> **Work required**
Using the listing below, extract each line that has the word "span" in it.
******
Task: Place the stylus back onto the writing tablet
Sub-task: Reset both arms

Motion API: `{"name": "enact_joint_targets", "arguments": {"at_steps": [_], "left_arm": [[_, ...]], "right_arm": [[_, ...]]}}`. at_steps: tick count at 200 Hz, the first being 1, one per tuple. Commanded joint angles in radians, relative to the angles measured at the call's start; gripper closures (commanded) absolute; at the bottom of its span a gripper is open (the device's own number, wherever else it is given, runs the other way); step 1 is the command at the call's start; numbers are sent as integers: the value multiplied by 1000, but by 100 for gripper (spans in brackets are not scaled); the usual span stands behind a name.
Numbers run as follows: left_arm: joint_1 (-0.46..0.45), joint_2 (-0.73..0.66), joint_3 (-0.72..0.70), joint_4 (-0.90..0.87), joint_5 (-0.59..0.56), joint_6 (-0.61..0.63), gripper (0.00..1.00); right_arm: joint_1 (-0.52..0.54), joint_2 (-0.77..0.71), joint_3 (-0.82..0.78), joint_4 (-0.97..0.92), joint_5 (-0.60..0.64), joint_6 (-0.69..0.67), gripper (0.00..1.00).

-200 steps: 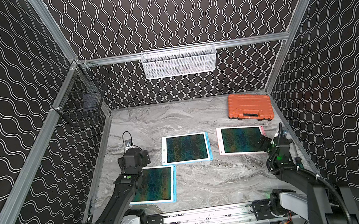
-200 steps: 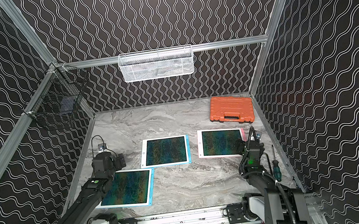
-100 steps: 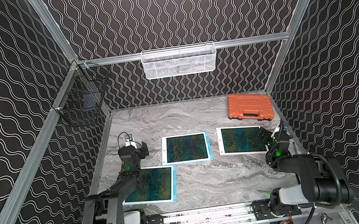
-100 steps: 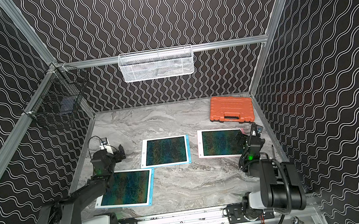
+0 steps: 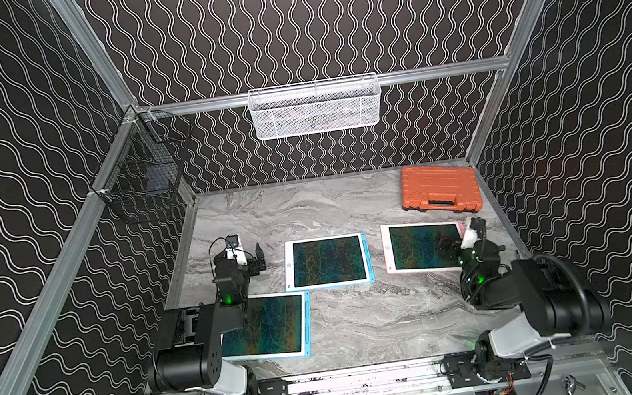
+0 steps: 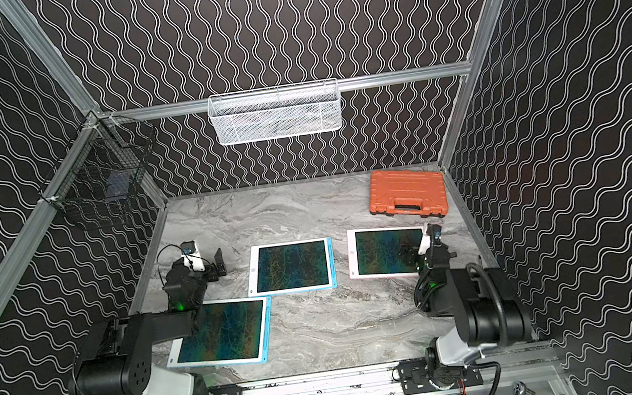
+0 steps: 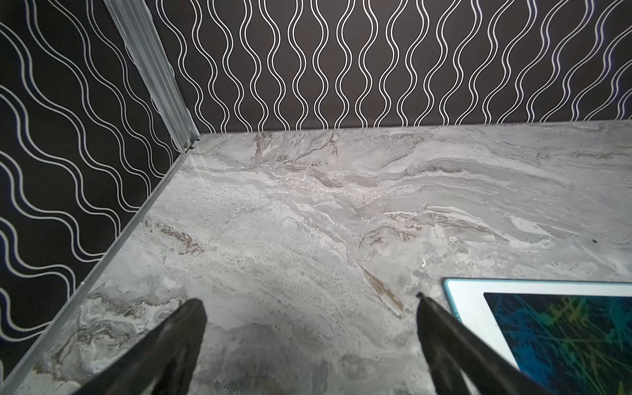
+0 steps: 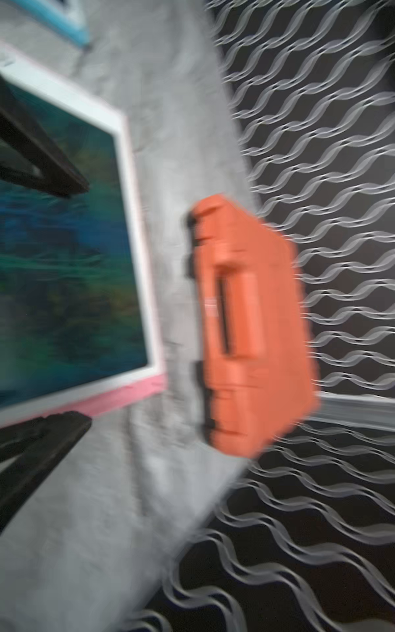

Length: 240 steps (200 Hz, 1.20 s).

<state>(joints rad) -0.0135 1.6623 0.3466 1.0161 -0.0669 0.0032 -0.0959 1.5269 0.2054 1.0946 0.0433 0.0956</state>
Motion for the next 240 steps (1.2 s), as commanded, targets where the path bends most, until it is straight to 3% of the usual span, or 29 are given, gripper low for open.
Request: {"name": "enact_joint_targets", "arguments": {"at_steps": [1,8,23,38,45,61,85,106,132,240], "left_arm": [[-11,10,16,40,-16,21,1],[-20,8,20,27,-33,23,1],[-37,10,21,31,-74,31,1],[-58,8,26,18,-121,41,1],[-64,9,27,18,-133,43,1],[-65,8,24,25,-132,44,1],[-65,5,25,19,-133,42,1],[-65,7,26,18,-134,42,1],[-65,7,25,21,-134,43,1],[-67,7,26,21,-134,45,1]], "right_arm": [[30,11,46,90,131,-36,0],[47,40,40,176,157,-52,0],[55,-19,82,-32,172,-25,0],[55,27,39,156,169,-54,0],[56,19,41,138,169,-52,0],[56,-19,63,12,171,-34,0],[56,22,33,154,167,-54,0],[56,-5,54,60,170,-42,0],[57,16,37,138,169,-54,0],[58,17,53,101,163,-54,0]]}}
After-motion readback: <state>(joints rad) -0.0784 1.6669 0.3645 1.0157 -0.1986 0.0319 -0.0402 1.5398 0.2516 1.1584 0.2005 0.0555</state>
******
> **Written answer**
Motion API: `{"name": "enact_joint_targets", "arguments": {"at_steps": [_], "left_arm": [[_, ...]], "right_arm": [[_, ...]]}}`. at_steps: tick count at 200 Hz, the first being 1, one per tuple. Commanded joint angles in radians, relative to the angles measured at the call's start; gripper closures (commanded) absolute; at the bottom of its span a gripper is open (the device's own number, wherever else it is given, runs the other way); step 1 is the command at the call's start; numbers are sent as integers: the value multiplied by 1000, but by 100 for gripper (spans in brackets are not scaled); the usual span stands behind a name.
Motion for the next 240 steps (1.2 s), as commanded, targets where the path bends most, until it is straight to 3% of the usual span, or 29 are given, gripper low for open.

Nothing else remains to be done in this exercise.